A Christmas Reflection on Truth, Light and the American Way

I'd thought of titling this post "Where is the Outrage. . .and the Criminal Convictions?" so that it would better reflect the nature of a "spat." But the spirit of the season got the best of me. As you see, in the mental wrestling match, the alternate title prevailed.

The season of Christmas does not seem an appropriate time for reports about the abuse of the dignity of the human person revealed in the Senate CIA investigation report just revealed this week. After all this is the time when the Christian world pauses to reflect on the birth of a child “whom shepherds guard and angels sing,” whom magi seek. This is a time for giving gifts expressing our love and friendship for those close to us. This is not a time for revealing the actions of a few policy makers that reveals the baser nature of the human spirit motivated in a time of retaliation by a misconstrued desire to seek the truth, no matter the means.

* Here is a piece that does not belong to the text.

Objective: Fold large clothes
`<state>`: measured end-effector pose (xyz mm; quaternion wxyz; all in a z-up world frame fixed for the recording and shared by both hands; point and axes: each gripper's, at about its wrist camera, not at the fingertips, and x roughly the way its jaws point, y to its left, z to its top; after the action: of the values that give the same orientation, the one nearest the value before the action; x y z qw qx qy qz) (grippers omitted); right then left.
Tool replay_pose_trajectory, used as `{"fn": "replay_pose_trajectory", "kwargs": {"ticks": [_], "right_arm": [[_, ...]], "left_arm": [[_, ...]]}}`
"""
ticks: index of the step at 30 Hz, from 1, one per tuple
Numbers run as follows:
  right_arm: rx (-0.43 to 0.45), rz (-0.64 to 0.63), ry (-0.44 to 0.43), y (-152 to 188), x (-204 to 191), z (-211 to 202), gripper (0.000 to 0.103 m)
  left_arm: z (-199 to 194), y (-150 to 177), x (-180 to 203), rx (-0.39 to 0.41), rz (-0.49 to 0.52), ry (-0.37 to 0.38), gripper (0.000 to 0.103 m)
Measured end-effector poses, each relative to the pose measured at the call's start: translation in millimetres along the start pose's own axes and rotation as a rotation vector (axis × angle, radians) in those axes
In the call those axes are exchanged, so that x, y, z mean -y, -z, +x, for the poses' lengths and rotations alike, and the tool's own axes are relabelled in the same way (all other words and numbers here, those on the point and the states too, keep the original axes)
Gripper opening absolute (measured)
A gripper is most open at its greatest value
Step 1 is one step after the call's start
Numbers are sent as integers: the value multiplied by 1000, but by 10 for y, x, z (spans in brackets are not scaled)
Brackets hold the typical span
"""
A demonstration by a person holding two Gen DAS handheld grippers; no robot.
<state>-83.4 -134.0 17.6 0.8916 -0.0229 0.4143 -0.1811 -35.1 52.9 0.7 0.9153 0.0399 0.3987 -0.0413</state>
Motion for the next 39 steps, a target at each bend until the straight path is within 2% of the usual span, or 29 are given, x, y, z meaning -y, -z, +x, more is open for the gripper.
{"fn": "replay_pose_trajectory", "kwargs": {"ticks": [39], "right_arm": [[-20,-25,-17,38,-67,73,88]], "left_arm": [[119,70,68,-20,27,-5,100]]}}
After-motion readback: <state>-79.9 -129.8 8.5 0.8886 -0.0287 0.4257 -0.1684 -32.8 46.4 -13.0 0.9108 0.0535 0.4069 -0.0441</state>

And in that spirit, there’s something missing from the media commentary by the talking-heads on TV and by the curmudgeons in our newspapers about the report on the CIA’s detention and interrogation programs by the Senate Select Committee on Intelligence chaired by Sen. Dianne Feinstein (D-California).
This article mentions some of the missing material redacted from the 528 page “summary version”:

Beyond that is the article in Democracy Now! about the 2008 Congressional Hearing on the “enhanced interrogation” methods:

Among other items , is the dialogue of Congresswoman Debbie Wasserman Schultz of Florida questioning Vice President Cheney’s chief of staff David Addington, as well as the House Judiciary Committee chair John Conyers questioning former Justice Department Attorney John Yoo during a hearing of the House Judiciary Committee’s Subcommittee on the Constitution, Civil Rights and Civil Liberties.

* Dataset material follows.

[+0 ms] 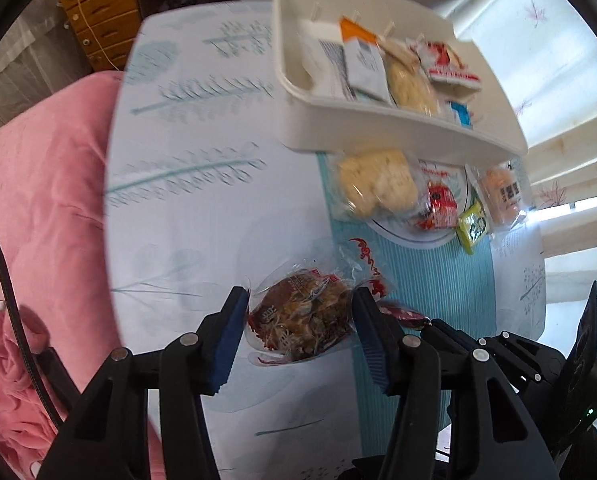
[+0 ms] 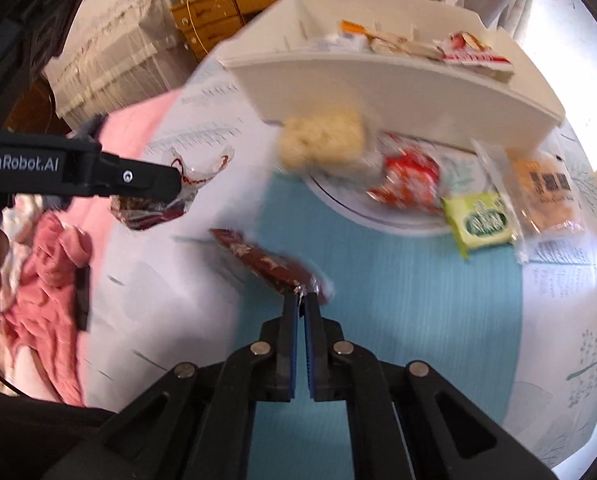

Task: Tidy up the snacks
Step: 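Grasp the nut cluster pack with left tool while right tool grasps red wrapper, then place both held packs into the tray and open both tools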

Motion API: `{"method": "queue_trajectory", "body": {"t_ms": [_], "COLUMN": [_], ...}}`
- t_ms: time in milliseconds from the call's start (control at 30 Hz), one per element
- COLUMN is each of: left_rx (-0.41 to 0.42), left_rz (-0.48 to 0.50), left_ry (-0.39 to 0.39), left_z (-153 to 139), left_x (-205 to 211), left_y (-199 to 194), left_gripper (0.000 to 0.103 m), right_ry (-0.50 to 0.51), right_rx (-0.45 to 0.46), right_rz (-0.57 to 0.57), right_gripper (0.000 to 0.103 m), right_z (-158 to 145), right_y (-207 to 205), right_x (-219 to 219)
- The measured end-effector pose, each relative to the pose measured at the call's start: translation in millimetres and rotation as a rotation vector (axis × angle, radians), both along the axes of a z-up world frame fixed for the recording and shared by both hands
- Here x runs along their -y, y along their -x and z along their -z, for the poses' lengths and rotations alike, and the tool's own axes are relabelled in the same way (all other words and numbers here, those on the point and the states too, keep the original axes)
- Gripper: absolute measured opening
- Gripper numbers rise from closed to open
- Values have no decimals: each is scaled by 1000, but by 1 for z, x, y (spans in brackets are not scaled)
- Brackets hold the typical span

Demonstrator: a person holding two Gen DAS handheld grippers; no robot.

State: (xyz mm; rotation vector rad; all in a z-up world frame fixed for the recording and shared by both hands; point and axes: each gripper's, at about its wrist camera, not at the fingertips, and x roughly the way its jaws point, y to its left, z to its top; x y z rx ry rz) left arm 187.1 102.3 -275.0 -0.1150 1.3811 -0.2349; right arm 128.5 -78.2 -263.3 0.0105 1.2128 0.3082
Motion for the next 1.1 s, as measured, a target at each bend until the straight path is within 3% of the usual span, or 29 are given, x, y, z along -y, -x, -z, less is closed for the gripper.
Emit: {"method": "queue_trajectory", "body": {"t_ms": [300,567,733,900,967,1033,1100], "left_rx": [86,215,252,249,253,240,211], "left_rz": [1,45,63,59,54,48,43], "left_ry": [1,48,76,90,97,87,67], "left_z": [-68,-116,-123,-114,-111,-106,-100], "left_x": [-29,-8,12,29,34,39,42], "left_y": [-45,-89,-112,-131,-137,-142,-143], "left_gripper": [53,53,54,54,57,69,71], "right_ry": [-56,-73,-63,-42,-35,-30,-17], "right_rx": [147,289,378,416,422,424,408], "right_rz": [-21,14,79,132,147,162,205], "right_gripper": [1,0,1,1,1,1,2], "right_z": [-52,-105,-130,-135,-134,-132,-129], "right_y": [-20,-47,-68,-90,-99,-105,-112], "right_x": [-30,-24,-10,5,13,18,26]}}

Can anyone view the “dodgeball” responses in a Congressional hearing of White House staff so closely tied to developing the “enhanced interrogations methods” approved by the Bush Administration without a sense of outrage?
  
Some of us must have been outraged seeing the image of the signature of Donald Rumsfeld on a “torture memo” in December, 2002, with his noted comment: “However, I stand for 8-10 hours a day. Why is standing (by prisoners) limited to 4 hours?”

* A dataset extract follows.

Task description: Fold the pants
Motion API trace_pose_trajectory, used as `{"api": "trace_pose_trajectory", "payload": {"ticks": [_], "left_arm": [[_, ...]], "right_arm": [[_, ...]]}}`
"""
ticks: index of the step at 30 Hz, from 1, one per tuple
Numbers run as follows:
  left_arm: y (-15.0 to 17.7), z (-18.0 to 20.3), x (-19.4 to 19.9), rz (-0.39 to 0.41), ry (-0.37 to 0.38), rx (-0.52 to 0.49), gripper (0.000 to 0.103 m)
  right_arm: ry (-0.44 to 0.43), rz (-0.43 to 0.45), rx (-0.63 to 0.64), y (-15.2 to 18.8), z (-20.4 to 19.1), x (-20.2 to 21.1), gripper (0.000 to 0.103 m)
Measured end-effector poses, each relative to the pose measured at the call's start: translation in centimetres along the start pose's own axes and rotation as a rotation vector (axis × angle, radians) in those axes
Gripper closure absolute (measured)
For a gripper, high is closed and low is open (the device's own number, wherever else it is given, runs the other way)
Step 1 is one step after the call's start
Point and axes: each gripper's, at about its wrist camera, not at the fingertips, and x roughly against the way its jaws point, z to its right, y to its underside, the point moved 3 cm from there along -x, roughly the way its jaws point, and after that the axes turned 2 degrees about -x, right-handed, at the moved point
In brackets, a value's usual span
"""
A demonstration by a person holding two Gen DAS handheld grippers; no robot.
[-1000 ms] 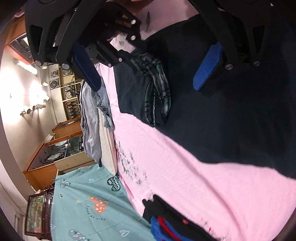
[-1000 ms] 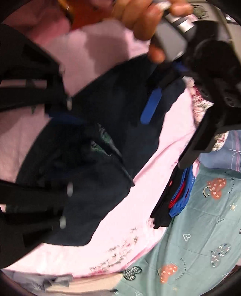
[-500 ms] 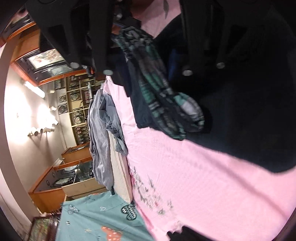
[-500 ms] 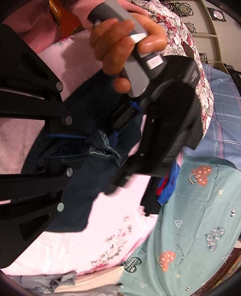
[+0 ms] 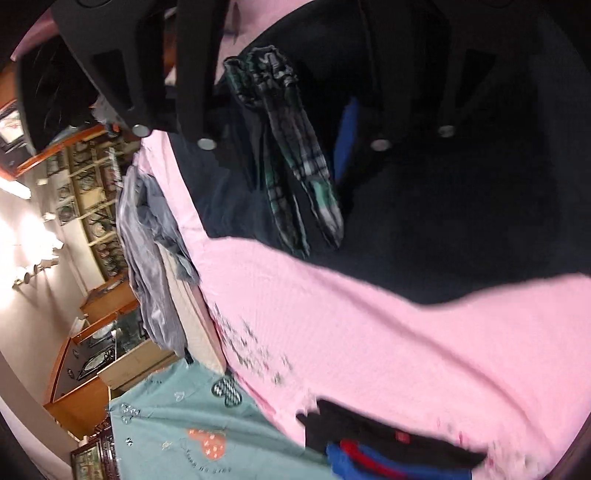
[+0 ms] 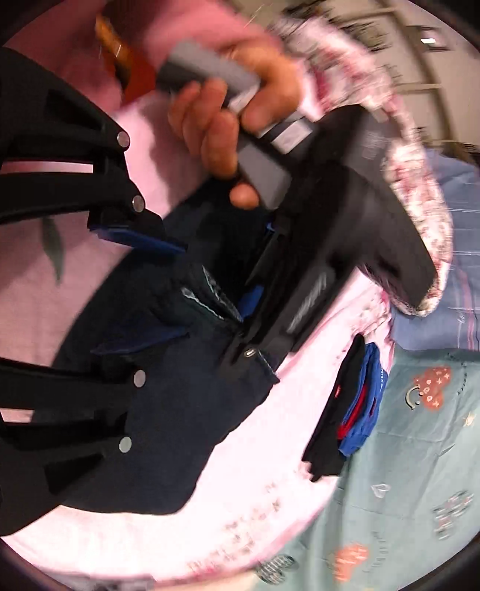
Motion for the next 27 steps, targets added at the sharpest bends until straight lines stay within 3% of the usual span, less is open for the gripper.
{"api": "trace_pose_trajectory", "payload": {"ticks": [2,6,7,9,11,13,15,19,23,25,27], "left_arm": [[-0.6,0.7,2.3,0.070,-0.039,-0.046,0.057],[-1.0,4.5,4.0,0.123,0.049,-0.124,0.052],[-0.7,5.9,3.2,0.093,0.101,-0.159,0.048],[-0.1,7.1,1.1,0.030,0.135,-0.182,0.048],[0.8,6.5,-1.4,-0.055,0.103,-0.169,0.048],[2.0,4.0,-3.5,-0.118,0.051,-0.103,0.052],[2.4,3.0,-3.2,-0.095,0.103,-0.067,0.051],[2.5,2.7,-1.1,-0.072,0.073,-0.043,0.050],[2.9,2.8,-1.4,-0.075,0.063,-0.057,0.049],[2.8,2.9,-1.6,-0.068,0.066,-0.051,0.049],[2.7,2.8,-1.9,-0.065,0.076,-0.039,0.049]], "right_arm": [[-0.033,0.059,-0.130,-0.5,2.8,2.0,0.061],[-0.067,0.181,-0.549,-0.3,12.5,4.9,0.063],[-0.076,0.185,-0.626,0.0,14.3,4.8,0.067],[-0.093,0.161,-0.736,0.8,17.1,3.7,0.069],[-0.096,0.109,-0.792,1.6,18.2,2.2,0.070],[-0.069,-0.001,-0.841,3.1,18.9,0.1,0.074],[-0.093,0.017,-0.866,4.6,19.3,0.3,0.079],[-0.120,0.062,-0.873,5.9,18.6,3.4,0.077],[-0.282,0.120,-0.770,5.8,14.9,7.1,0.077],[-0.224,0.107,-0.648,6.2,13.0,8.2,0.077],[-0.111,0.051,-0.491,6.9,10.7,8.7,0.077]]}}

We all remember how repulsed we were at seeing the images of those held in Abu-Graib. We remember the furor of response such images caused in those days. But the obvious sidestepping of moral responsibility for the treatment of detainees at the hands of our U.S. government, the scape-goating of underlings like U.S. Army Private Lynndie England by issuing a sentence of 3-year imprisonment and dishonorable discharge—no matter how repugnant their actions—has not yielded one conviction of those responsible for the policy governing the treatment of detainees in the U.S. “war on terrorism.”

In 2007, many may remember the political commentary about the aftermath of the revelation of that White House policy. One commentary I remember was cogently captured in the political cartoon by Pat Oliphant on December 26, 2007.

In this season when we look forward to the revelation of the Light of the Nations, does not the seeking of light that will reveal the truth about how we humans treat one another seem to be a worthwhile pursuit? The good news presents to us shepherds seeking to “see this thing that has taken place” with simplicity (Lk 2:15) and men of learning coming from foreign lands to the new-born child “to do him homage” as the fulfillment of the promise revealed by their science  (Mt. 2:2). One lesson we might take away from these scriptural images—as well as from the more ancient practices upon which so much of our Christian tradition is built—is that, just as all nature reveals that the gradual return of increased daylight is a harbinger of a season of new life, we need to shine the light of the principles of human dignity on the events of our day and recognize the truth in that light.